With the face of Pablo Escobar: this is how cocaine packages are sent to Honduras

Tegucigalpa.

Honduran authorities confiscated a load of 25 kg of cocaine in packages in the eastern region of the Mosquitia on packages that were accompanied by photographs of what appears to be an identity card of the historic Colombian boss Pablo Escobar.

The spokesman of the Armed Forces, Lieutenant José Coello, reported that in an operation carried out in the department of Thank God the Honduran authorities pursued a boat that ran aground in the sector of the Bar of the Patuca. Inside they found the drug. The occupants managed to escape.

He has indicated that all the drugs they confiscate are usually labeled with logos, names or numbers. But “this time he wore a figure (…) of Pablo Escobar”, the famous Colombian drug trafficker who died in 1993.

About 1,000 Honduran troops have been deployed since 2010 in the Caribbean department of Thank God on an air, land and sea shield to try to curb cocaine trafficking from South American producing countries to the US market.

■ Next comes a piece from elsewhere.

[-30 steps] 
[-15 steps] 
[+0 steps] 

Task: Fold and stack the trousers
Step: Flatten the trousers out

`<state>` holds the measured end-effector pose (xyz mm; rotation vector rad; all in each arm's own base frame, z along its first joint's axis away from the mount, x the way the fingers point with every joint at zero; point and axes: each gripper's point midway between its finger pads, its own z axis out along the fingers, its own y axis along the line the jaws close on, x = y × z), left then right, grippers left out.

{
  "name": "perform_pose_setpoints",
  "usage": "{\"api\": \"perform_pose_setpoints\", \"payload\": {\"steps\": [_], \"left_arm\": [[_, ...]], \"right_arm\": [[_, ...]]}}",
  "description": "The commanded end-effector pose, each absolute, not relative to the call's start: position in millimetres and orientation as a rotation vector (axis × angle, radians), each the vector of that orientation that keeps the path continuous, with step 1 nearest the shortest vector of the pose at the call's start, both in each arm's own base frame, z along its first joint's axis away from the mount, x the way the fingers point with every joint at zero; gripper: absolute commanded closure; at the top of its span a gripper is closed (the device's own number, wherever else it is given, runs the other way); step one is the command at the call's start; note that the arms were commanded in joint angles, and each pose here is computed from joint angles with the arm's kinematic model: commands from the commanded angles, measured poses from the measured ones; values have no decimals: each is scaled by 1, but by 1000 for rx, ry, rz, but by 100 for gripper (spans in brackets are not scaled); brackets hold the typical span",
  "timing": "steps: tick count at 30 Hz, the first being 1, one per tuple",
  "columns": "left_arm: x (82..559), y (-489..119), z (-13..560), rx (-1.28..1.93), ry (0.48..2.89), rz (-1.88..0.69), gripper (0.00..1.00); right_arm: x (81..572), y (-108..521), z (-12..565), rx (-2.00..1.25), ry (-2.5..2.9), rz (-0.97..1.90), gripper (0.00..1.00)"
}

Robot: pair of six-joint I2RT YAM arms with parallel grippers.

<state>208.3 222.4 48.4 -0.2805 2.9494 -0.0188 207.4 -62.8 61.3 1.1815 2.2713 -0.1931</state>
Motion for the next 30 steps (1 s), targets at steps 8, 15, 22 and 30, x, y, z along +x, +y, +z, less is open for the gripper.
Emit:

The posters use the depopulated area inhabited by indigenous Miskitos to land small planes in isolated areas and robbers in the Caribbean.

Reports on the International Narcotics Control Strategy of the International Bureau of Narcotics Affairs and Enforcement State Department Act of the United States, revealed that in recent years drug trafficking through Honduras has been reduced by 83%.

Meanwhile, the Honduran authorities detailed that the report published by the State Department in 2013 indicated that 87% of the cocaine that went north passed through our country, while the 2020 publication established that the step of the drug by the country was 4%, representing a reduction of 83% in the last six years.

Also, a report by the United Nations Office on Drugs and Crime, in quantifying the value of cocaine in its transit north, indicates that in 2013 the value of the drug circulating in Central America was 4,800. million dollars, so that drug traffickers operating on all the Central American Atlantic coasts have stopped receiving $ 24 trillion in the last six years.